Published daily by the Lowy Institute

Is Jordan in danger?

Its structural economic problems and expanding jihadist influence could spell trouble for long-term stability.

Amman, Jordan, June 2015 (Photo: Flickr/Edgardo W. Olivera)
Amman, Jordan, June 2015 (Photo: Flickr/Edgardo W. Olivera)
Published 16 Feb 2017   Follow @AnasIqtait

Jordan, unlike much of the Middle East, has been a beacon of stability in the region for decades. The Kingdom has previously faced significant economic threats, but it’s always managed to postpone addressing its structural problems and kicked this debate down the road.

But rising challenges within and adjacent to the Kingdom are a sobering reminder that many of Jordan’s problems cannot be ignored forever. High unemployment, increasing taxes, rising radicalisation, and the prospective defeat of Islamic State in Syria and Iraq all could have serious repercussions for the stability of Jordan and the survival of its government.

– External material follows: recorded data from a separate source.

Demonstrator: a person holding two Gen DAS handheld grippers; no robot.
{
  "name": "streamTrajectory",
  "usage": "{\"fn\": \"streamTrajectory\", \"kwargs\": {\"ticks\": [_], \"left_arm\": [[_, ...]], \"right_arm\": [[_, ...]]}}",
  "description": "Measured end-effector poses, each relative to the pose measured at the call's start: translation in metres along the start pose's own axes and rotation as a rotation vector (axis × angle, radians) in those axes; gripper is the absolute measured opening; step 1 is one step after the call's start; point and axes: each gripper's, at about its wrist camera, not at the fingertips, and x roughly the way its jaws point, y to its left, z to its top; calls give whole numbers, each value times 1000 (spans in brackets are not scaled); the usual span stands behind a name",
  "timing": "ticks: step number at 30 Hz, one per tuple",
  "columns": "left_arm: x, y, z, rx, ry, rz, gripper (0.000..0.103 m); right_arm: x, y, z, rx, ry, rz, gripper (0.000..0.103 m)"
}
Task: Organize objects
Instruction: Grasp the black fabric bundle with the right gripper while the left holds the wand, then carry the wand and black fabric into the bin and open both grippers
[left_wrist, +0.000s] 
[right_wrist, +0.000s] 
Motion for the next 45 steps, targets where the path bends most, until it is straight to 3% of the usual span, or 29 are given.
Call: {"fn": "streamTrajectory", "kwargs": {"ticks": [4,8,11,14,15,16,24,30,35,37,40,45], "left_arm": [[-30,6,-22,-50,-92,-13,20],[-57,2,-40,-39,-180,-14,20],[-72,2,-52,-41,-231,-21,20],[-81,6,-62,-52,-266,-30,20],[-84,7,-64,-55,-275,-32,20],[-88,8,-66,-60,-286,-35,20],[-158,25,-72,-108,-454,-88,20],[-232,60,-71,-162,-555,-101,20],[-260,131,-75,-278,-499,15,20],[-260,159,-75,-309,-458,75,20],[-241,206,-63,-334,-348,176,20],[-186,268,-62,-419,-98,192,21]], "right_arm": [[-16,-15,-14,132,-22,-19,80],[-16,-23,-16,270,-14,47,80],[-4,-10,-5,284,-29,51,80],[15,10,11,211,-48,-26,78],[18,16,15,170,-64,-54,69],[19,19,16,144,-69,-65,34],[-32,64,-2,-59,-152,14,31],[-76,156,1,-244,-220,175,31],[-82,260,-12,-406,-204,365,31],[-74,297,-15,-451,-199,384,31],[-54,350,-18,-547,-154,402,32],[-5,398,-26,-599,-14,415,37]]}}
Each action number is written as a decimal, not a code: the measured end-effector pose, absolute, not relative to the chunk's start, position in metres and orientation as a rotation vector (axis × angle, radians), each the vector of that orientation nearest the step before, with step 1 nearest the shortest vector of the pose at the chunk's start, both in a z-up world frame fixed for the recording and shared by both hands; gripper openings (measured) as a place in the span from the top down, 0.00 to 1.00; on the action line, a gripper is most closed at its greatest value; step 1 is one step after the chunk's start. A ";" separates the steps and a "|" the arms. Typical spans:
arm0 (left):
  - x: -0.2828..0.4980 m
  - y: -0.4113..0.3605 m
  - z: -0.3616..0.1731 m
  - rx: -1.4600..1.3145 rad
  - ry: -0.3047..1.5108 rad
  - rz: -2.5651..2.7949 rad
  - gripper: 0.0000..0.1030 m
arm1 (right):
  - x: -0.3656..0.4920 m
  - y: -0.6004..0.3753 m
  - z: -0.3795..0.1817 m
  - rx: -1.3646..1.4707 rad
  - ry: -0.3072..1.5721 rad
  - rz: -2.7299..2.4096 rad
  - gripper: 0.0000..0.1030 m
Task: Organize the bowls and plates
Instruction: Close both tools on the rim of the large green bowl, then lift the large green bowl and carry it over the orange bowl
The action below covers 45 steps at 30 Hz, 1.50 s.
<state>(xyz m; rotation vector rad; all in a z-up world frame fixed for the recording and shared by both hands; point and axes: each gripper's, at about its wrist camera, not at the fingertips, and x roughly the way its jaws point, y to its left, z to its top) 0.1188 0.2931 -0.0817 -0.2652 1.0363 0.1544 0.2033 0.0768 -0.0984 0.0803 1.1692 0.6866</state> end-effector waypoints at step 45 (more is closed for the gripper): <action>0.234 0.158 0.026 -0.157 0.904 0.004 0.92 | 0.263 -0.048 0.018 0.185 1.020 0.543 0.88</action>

Compounding Jordan’s problems has been the huge number of refugees that the country provides refuge to and integrates into its social and economic fabric. Jordan is known as the 'shock absorber' of regional conflicts, a role it has perfected after hosting Palestinians, Lebanese, Libyans, Iraqis, and, now, Syrians. On a per capita basis it is one of the world’s largest hosts of displaced people. However, the latest refugee wave could be the straw that breaks the camel’s back. Providing basic humanitarian needs for Syrian refugees is a relatively straightforward task. Dealing with the necsocial and economic integration and the spillover of ideology and combatants is the more serious threat.

In addition to being a major host of displaced people, Jordan is also one of the biggest per capita exporters of foreign fighters to Iraq and Syria. As the Iraqi central government and its allies move closer to eliminating Islamic State’s hold on Mosul, and the Syrian government and its international backers press on to Raqqa, many of Islamic State’s Jordanian fighters might migrate home. As Islamic State moves from an organisation with territorial existence providing a centralised location for its sympathisers and supporters to govern and wage their wars over territory, to a de-centralised network of former fighters spread across the world, Jordan seems a likely candidate to feel some heat.

Islamic State fighters and preachers will land on fertile ground. Jordan is home to some of the most prominent Jihadi leaders, boasting significant followings in periphery cities. The country witnessed an array of attacks by Islamic State militants last year and its press reported frequently on the arrests, trials, and failed plots of Jordanian and Syrian militants. Moreover, in a recent controversial speech that went largely unnoticed in western media, Jordan’s Chief Islamic Justice Ahmad Hilayel chastised Gulf leaders for not providing more financial support to aid the Kingdom in facing the ‘dangerous threats’ that are reaching a ‘boiling point’. The judge has since retired and his statements were viewed as hugely embarrassing for the Jordanian government. However, what is telling about his remarks is the mounting fiscal and security burden borne by the Jordanian government to meet its obligations towards its citizens and fulfil its security role to its allies. The two have never been so intertwined.

Economic downturns and crisis are not new for Jordanians, but these conditions are dire. As a percentage of GDP, the government's public debt has grown from 60% in 2008 to 93% in 2015. As Arab and Western aid to Jordan declines, its response has been to increase direct and indirect taxes on an array of commodities. This has increased unrest among Jordanians, already angry about corruption, dealing with high living costs, and with many struggling to find jobs (the unemployment rate is 15.8% (35.5% among 20 to 24-year-olds). Hilayel, the former chief judge, anticipated public attitude and warned the public not to take to the streets, as many voice their discontent on social media.

Even if Jordan manages to deter the exodus wave of radicalised fighters from Syria and Iraq and keeps its economy afloat, its structural economic problems and expanding jihadist influence could spell trouble for long-term stability.